# [YOUR ASSIGNMENT]
Repeat all of the data word for word so that only the pictures are missing from the copy.

------------------------

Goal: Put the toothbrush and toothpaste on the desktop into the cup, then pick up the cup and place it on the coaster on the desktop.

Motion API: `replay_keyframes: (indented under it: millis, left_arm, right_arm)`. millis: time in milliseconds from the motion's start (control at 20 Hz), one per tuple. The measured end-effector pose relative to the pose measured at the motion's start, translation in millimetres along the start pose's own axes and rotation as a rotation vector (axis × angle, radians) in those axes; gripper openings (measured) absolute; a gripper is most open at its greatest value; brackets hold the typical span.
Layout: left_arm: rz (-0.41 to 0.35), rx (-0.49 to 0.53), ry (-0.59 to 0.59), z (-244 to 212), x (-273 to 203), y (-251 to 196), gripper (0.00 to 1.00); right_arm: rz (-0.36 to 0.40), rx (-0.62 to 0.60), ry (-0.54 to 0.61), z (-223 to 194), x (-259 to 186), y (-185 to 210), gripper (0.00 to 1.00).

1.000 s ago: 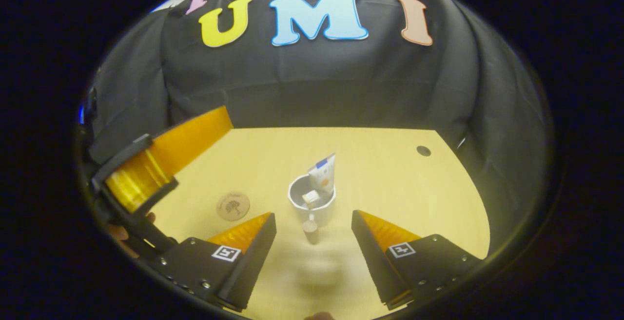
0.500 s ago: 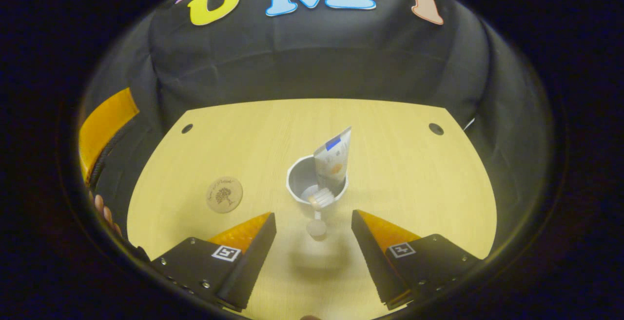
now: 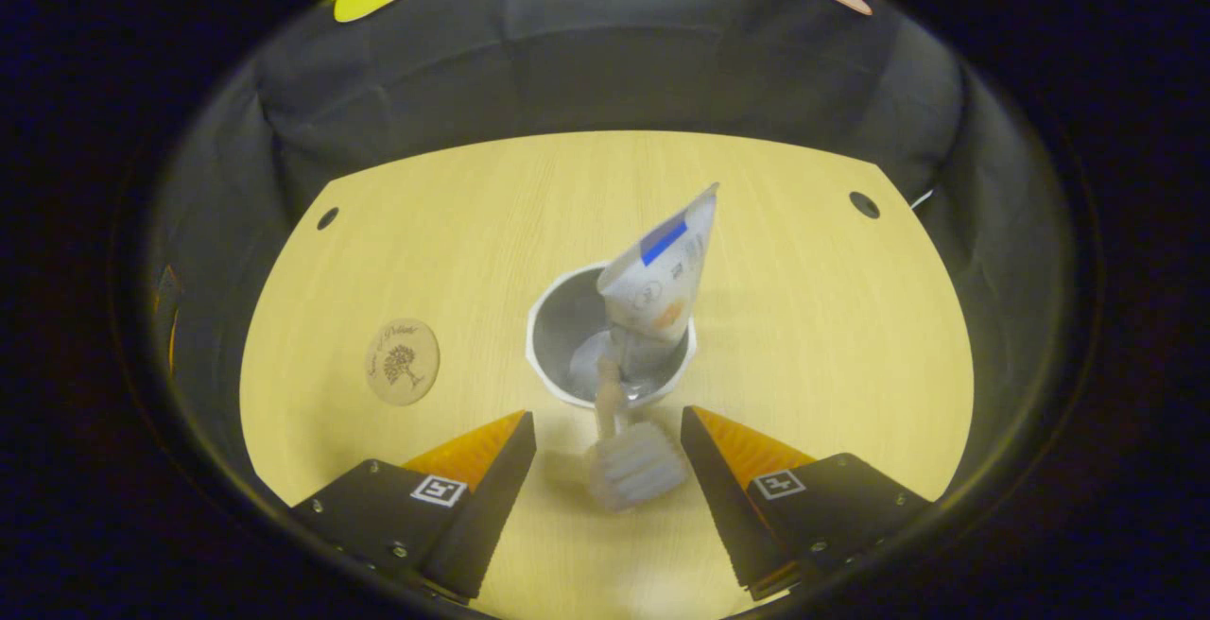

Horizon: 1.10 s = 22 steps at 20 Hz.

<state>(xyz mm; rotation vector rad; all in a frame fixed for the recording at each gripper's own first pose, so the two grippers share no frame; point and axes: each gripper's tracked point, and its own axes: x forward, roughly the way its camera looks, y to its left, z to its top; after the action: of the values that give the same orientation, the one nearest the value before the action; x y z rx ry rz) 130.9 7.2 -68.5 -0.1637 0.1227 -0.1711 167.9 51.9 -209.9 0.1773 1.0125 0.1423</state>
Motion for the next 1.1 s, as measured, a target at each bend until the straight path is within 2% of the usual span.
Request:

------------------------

# [YOUR RESPONSE]
Goal: Put the toothbrush and toothpaste on the desktop into the cup, then pick up the cup and place it on the coaster on the desktop.

Motion API: `replay_keyframes: (indented under it: millis, left_arm, right_arm)`. millis: time in milliseconds from the motion's start (control at 20 Hz), one per tuple. The measured end-effector pose relative to the pose measured at the motion's start, translation in millimetres along the start pose's own axes and rotation as a rotation vector (axis × angle, radians) in those axes; gripper openings (measured) absolute; a gripper is most open at its greatest value; brackets hold the typical span.
Layout: left_arm: rz (-0.41 to 0.35), rx (-0.49 to 0.53), ry (-0.59 to 0.59), z (-244 to 212), x (-273 to 203), y (-251 to 196), gripper (0.00 to 1.00); right_arm: rz (-0.36 to 0.40), rx (-0.62 to 0.60), ry (-0.54 to 0.61), z (-223 to 194), x (-259 to 186), y (-185 to 210), gripper (0.00 to 1.00).

1.000 s ago: 
0.500 s ago: 
now: 

Horizon: 1.10 s = 22 steps at 20 Hz.

<state>(xyz mm; rotation vector rad; all in a frame fixed for the recording at each gripper's own first pose, so the two grippers share no frame; point and axes: each gripper's tracked point, and its own axes: x forward, roughly the way its camera looks, y to its left, z to its top; after the action: of the values that give the same orientation, the one nearest the value before the action; x y z rx ry rz) 130.9 7.2 -68.5 -0.1637 0.1227 -0.1711 167.9 51.9 -209.9 0.1773 1.0125 0.1423</state>
Motion for the next 1.1 s, as measured, a target at each bend until the straight path is within 2% of the usual span.
Request:

No additional answer text is required.